Kendi masasını, çekmecelerini
defalarca kontrol etti. Serkan’ın masasını kontrol etti. Hızını alamadı Yuliya
ile İrina’nın masalarına baktı.
En nihayetinde başıma dikilip, “Senin
masandaki yazıların arasına karışmış olmasın?” dedi.

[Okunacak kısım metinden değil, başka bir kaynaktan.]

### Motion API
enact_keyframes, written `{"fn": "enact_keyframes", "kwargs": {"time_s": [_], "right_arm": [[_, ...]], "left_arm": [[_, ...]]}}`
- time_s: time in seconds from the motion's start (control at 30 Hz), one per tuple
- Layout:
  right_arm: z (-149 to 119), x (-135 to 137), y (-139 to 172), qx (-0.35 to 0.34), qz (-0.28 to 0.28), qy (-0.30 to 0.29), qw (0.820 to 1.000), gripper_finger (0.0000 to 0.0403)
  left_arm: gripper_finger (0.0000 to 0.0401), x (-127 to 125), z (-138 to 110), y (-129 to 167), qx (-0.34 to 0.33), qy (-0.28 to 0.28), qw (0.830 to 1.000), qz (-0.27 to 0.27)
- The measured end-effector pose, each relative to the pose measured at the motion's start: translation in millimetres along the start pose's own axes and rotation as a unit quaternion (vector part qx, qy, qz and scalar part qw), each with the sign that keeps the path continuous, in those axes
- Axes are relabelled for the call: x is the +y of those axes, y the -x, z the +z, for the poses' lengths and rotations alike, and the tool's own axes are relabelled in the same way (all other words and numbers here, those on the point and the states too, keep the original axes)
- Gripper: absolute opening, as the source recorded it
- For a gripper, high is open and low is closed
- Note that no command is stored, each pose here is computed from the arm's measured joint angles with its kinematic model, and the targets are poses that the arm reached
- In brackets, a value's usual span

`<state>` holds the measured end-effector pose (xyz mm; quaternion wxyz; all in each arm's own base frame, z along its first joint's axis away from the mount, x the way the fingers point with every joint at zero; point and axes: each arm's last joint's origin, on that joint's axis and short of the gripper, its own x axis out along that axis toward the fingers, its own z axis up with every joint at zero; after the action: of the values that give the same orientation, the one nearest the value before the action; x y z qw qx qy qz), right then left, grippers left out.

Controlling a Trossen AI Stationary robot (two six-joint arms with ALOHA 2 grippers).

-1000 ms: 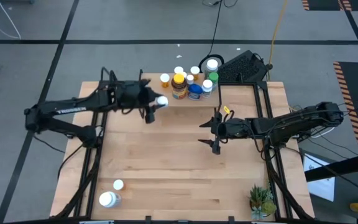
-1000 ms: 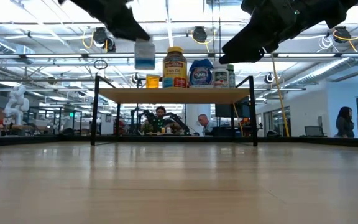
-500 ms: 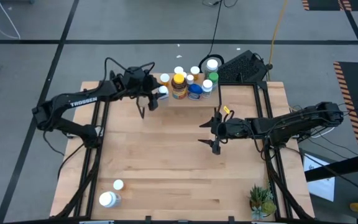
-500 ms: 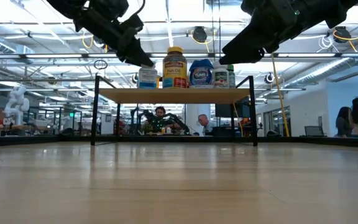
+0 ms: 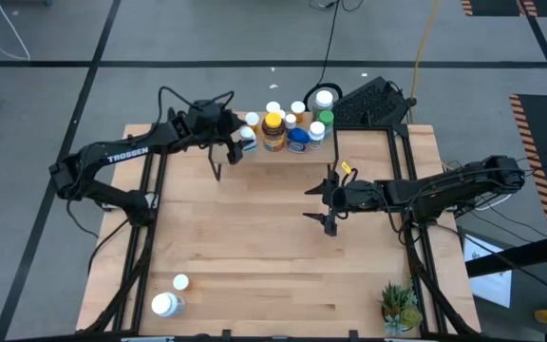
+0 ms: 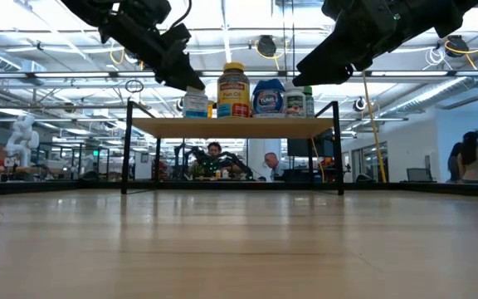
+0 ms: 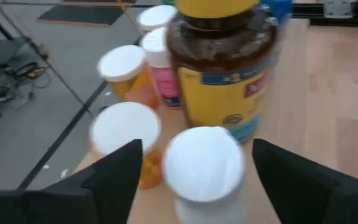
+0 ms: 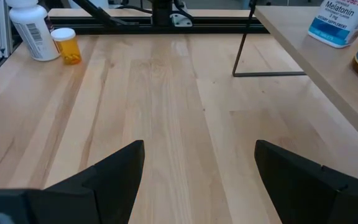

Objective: Pick and place medicine bottles onto shelf by color
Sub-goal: Put the white and blue pill bottle on the shelf

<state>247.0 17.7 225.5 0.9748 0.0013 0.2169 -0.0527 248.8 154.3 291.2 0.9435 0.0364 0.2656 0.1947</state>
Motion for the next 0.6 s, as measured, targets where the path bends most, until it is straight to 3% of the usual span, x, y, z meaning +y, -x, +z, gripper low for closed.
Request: {"fn": "enact_keyframes", "kwargs": {"time_s": [0.23, 0.33, 0.5, 0.6], "right_arm": [[0.0, 0.0, 0.0, 0.0, 0.002, 0.001, 1.0, 0.0302], [-0.1, 0.1, 0.0, 0.0, 0.002, 0.001, 1.0, 0.0302], [0.0, 0.1, 0.0, 0.0, 0.002, 0.002, 1.0, 0.0302], [0.3, 0.1, 0.0, -0.001, 0.002, 0.003, 1.0, 0.0302]], "left_arm": [[0.0376, -4.6, 11.2, 31.2, -0.025, 0.027, 0.999, 0.033], [0.0389, -11.9, 9.6, 51.5, -0.003, 0.023, 0.999, 0.043], [0.0392, -21.4, -11.8, 54.7, 0.078, 0.07, 0.989, 0.104], [0.0392, -27.6, -30.3, 43.6, 0.083, 0.079, 0.987, 0.114]]}}
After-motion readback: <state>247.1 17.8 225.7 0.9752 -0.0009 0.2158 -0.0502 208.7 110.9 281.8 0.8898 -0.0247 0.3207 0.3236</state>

Masamdaki yazıları, dosyaları sürekli
kontrolu ettiğimi, çekmecelerimin içinin düzenli olduğunu bildiği halde bunu
sormuştu. Çok kızdım. Benim çok titiz olduğumu, kendisine benzemediğimi
söyledim.
Bizim kızlar da az değiller. Muziplik
olsun diye olur olmaz yazıları getirip, “Aradığın evrak bu muydu?” diye sorup İgor’u
kızdırıyorlardı.
“İgor, senin şu aradığın evrağı domavoy
almış olmasın?” dedim.
Ters ters baktı. Kötü bir şaka yaptığımı
biliyordu, ama yine de yüzünde “Olabilir mi acaba?” bakışı vardı.
“Sen de saçmalıyorsun,
ama. Ofiste domavoy ne arasın?!” diye
cevap verdi.
İtirazı domavoyun ofiste olmasına idi.
Zira domavoylar evlerde yaşarlardı.
Daha önce de bahsi geçmişti; bizim
İgor, babuşkasının, yani ninesinin küçükken anlattığı hikayelerin etkisinden
halen kurtulamamıştı. Eski Rus masallarının, mitolojisinin kahramanlarına hala inanır.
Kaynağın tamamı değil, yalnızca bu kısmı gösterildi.